Information provided>
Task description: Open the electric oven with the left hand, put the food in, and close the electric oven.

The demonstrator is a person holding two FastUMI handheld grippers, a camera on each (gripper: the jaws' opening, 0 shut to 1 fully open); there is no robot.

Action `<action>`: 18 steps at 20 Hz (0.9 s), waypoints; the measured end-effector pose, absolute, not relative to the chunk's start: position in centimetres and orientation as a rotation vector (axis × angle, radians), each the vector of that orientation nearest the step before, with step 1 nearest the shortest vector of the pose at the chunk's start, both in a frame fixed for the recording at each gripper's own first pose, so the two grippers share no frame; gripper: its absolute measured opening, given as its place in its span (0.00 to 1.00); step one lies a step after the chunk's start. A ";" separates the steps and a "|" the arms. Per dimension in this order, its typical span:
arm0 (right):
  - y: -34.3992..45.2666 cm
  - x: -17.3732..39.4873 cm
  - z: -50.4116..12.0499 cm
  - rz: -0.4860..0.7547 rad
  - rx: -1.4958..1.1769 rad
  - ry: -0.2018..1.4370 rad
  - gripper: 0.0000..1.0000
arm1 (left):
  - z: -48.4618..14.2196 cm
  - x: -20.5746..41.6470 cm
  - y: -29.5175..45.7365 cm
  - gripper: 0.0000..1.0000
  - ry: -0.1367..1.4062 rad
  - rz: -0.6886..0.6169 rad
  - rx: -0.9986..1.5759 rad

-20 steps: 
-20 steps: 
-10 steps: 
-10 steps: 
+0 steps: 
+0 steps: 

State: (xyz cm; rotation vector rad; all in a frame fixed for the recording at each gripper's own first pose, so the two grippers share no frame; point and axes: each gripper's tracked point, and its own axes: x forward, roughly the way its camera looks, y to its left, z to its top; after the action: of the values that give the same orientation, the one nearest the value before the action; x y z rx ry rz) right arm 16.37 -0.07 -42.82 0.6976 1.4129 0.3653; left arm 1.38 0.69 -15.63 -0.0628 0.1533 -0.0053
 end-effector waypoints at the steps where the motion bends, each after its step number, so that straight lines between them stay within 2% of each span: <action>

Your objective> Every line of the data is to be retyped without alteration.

Answer to the exercise>
Task description: Open the electric oven with the left hand, put the food in, and close the electric oven.

The demonstrator is a person holding two FastUMI handheld grippers, a camera on each (gripper: the jaws' opening, 0 shut to 1 fully open); there is no robot.

Action `<action>`: 18 steps at 20 Hz (0.9 s), waypoints; the measured end-effector pose, absolute, not relative to the chunk's start: position in centimetres and orientation as a rotation vector (axis × angle, radians), each the vector of that orientation nearest the step before, with step 1 nearest the shortest vector of the pose at the chunk's start, both in a frame fixed for the recording at each gripper's own first pose, so the two grippers share no frame; gripper: its absolute measured opening, given as its place in its span (0.00 to 1.00); step one lies a step after the chunk's start. A ";" separates the steps and a "|" the arms. Per dimension in this order, its typical span:
arm0 (right):
  - y: -34.3992..45.2666 cm
  - x: -17.3732..39.4873 cm
  - z: -50.4116..12.0499 cm
  - rz: -0.4860..0.7547 rad
  - rx: -1.4958..1.1769 rad
  - ry: -0.2018..1.4370 rad
  - gripper: 0.0000..1.0000
arm1 (left):
  - z: -48.4618..14.2196 cm
  - x: -20.5746..41.6470 cm
  - y: -29.5175..45.7365 cm
  - gripper: 0.0000..1.0000
  - ry: -0.1367..1.4062 rad
  - rz: -0.6886..0.6169 rad
  - rx: -0.9986..1.5759 rad

-20 steps: 
-20 steps: 
-10 steps: 
-10 steps: 
+0 steps: 
+0 steps: 

State: (xyz cm; rotation vector rad; all in a frame fixed for the recording at each gripper's own first pose, so the two grippers share no frame; point and axes: each gripper's tracked point, and its own axes: x forward, roughly the way its camera looks, y to its left, z to its top; after the action: of the values that give the same orientation, the one nearest the value before the action; x y z rx ry rz) right arm 16.37 -0.07 -42.82 0.6976 1.4129 0.3653; left arm 1.38 0.69 -15.63 -0.0628 0.1533 -0.0053
 end-effector waypoints at the steps where the motion bends, each after its step number, so that straight lines between them stay within 2% of each span: <action>

What came before makes up the full response.